» Your task
The full listing must be reproduced exactly as given.

» Data section

━━━━━━━━

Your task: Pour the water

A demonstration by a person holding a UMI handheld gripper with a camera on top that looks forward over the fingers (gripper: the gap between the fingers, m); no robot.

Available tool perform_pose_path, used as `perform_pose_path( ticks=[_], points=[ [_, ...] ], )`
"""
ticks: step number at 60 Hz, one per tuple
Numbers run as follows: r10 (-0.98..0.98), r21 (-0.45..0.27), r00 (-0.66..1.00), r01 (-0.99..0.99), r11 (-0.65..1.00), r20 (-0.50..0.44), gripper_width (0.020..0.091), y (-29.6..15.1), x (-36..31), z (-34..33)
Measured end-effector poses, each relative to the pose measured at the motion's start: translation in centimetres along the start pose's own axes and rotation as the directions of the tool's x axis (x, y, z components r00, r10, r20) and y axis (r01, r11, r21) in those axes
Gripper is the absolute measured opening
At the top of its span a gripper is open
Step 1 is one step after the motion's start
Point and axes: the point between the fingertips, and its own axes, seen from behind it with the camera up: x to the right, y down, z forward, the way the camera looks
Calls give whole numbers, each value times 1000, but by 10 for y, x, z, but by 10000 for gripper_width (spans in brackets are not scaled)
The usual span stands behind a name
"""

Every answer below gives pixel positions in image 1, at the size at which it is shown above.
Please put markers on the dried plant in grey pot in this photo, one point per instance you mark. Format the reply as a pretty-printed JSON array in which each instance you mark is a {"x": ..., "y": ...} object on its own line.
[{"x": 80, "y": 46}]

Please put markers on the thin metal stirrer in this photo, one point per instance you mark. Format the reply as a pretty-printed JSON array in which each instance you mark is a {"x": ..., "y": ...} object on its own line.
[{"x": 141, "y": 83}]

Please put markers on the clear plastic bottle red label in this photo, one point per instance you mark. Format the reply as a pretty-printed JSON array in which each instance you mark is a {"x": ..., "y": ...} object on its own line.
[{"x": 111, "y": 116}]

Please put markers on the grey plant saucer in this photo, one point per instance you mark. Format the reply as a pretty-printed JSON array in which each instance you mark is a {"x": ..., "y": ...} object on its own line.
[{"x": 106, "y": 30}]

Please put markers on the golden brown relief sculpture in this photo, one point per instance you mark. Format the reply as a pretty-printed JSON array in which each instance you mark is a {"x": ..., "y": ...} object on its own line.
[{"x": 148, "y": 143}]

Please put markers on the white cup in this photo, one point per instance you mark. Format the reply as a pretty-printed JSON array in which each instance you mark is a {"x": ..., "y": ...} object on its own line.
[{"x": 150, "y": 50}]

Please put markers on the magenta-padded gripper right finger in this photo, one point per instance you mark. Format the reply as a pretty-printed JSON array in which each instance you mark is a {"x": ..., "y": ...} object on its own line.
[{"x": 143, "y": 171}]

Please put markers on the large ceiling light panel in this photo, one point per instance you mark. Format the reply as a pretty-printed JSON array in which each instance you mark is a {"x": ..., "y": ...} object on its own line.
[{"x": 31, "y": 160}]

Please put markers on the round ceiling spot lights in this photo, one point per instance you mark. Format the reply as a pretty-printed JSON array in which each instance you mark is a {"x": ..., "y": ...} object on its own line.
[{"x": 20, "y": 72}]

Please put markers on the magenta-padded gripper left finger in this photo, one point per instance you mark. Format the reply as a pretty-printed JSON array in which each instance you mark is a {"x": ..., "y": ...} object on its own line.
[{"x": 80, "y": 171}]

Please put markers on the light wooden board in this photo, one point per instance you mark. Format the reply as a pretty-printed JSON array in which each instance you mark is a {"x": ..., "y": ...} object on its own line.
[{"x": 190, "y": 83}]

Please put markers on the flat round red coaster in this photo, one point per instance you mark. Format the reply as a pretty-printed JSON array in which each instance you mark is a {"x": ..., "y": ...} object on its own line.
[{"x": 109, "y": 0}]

━━━━━━━━

» Task response
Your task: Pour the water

A demonstration by a person holding a UMI handheld gripper with a camera on top that looks forward over the fingers (gripper: the gap between the fingers, m); no robot.

Available tool perform_pose_path, used as `perform_pose_path( ticks=[_], points=[ [_, ...] ], )`
"""
ticks: step number at 60 Hz, one per tuple
Numbers run as follows: r10 (-0.98..0.98), r21 (-0.45..0.27), r00 (-0.66..1.00), r01 (-0.99..0.99), r11 (-0.65..1.00), r20 (-0.50..0.44), gripper_width (0.020..0.091), y (-29.6..15.1), x (-36..31), z (-34..33)
Measured end-effector poses, each relative to the pose measured at the motion's start: translation in centimetres along the start pose's own axes and rotation as the directions of the tool's x axis (x, y, z components r00, r10, r20) and y axis (r01, r11, r21) in those axes
Gripper is the absolute measured opening
At the top of its span a gripper is open
Step 1 is one step after the motion's start
Point and axes: the point between the fingertips, and its own axes, seen from behind it with the camera up: x to the right, y down, z forward, the way the camera looks
Calls give whole numbers, each value times 1000, but by 10 for y, x, z, but by 10000 for gripper_width (spans in brackets are not scaled)
The usual span stands behind a name
"""

Every answer below gives pixel positions in image 1, at the size at which it is shown above.
Please put markers on the dried plant in grey pot in this photo, one point per instance you mark. Format the reply as a pretty-printed JSON array in which each instance you mark is a {"x": ..., "y": ...} object on its own line.
[{"x": 80, "y": 46}]

Please put markers on the thin metal stirrer in this photo, one point per instance you mark. Format the reply as a pretty-printed JSON array in which each instance you mark is a {"x": ..., "y": ...} object on its own line.
[{"x": 141, "y": 83}]

Please put markers on the clear plastic bottle red label in this photo, one point per instance you mark. Format the reply as a pretty-printed JSON array in which each instance you mark is a {"x": ..., "y": ...} object on its own line.
[{"x": 111, "y": 116}]

Please put markers on the grey plant saucer in this photo, one point per instance you mark. Format the reply as a pretty-printed JSON array in which each instance you mark is a {"x": ..., "y": ...} object on its own line.
[{"x": 106, "y": 30}]

Please put markers on the golden brown relief sculpture in this photo, one point per instance you mark. Format the reply as a pretty-printed JSON array in which each instance you mark is a {"x": ..., "y": ...} object on its own line.
[{"x": 148, "y": 143}]

Please put markers on the white cup in this photo, one point per instance you mark. Format the reply as a pretty-printed JSON array in which each instance you mark is a {"x": ..., "y": ...} object on its own line.
[{"x": 150, "y": 50}]

Please put markers on the magenta-padded gripper right finger in this photo, one point per instance you mark. Format the reply as a pretty-printed JSON array in which each instance you mark is a {"x": ..., "y": ...} object on its own line.
[{"x": 143, "y": 171}]

Please put markers on the large ceiling light panel in this photo, one point per instance you mark. Format the reply as a pretty-printed JSON array in which each instance you mark is a {"x": ..., "y": ...} object on its own line.
[{"x": 31, "y": 160}]

Please put markers on the round ceiling spot lights in this photo, one point per instance you mark. Format the reply as a pretty-printed JSON array in which each instance you mark is a {"x": ..., "y": ...} object on its own line.
[{"x": 20, "y": 72}]

Please put markers on the magenta-padded gripper left finger in this photo, one point per instance you mark. Format the reply as a pretty-printed JSON array in which each instance you mark is a {"x": ..., "y": ...} object on its own line.
[{"x": 80, "y": 171}]

Please put markers on the light wooden board in this photo, one point per instance you mark. Format the reply as a pretty-printed JSON array in which each instance you mark is a {"x": ..., "y": ...} object on its own line.
[{"x": 190, "y": 83}]

Please put markers on the flat round red coaster in this photo, one point per instance you mark. Format the reply as a pretty-printed JSON array in which each instance you mark is a {"x": ..., "y": ...} object on its own line.
[{"x": 109, "y": 0}]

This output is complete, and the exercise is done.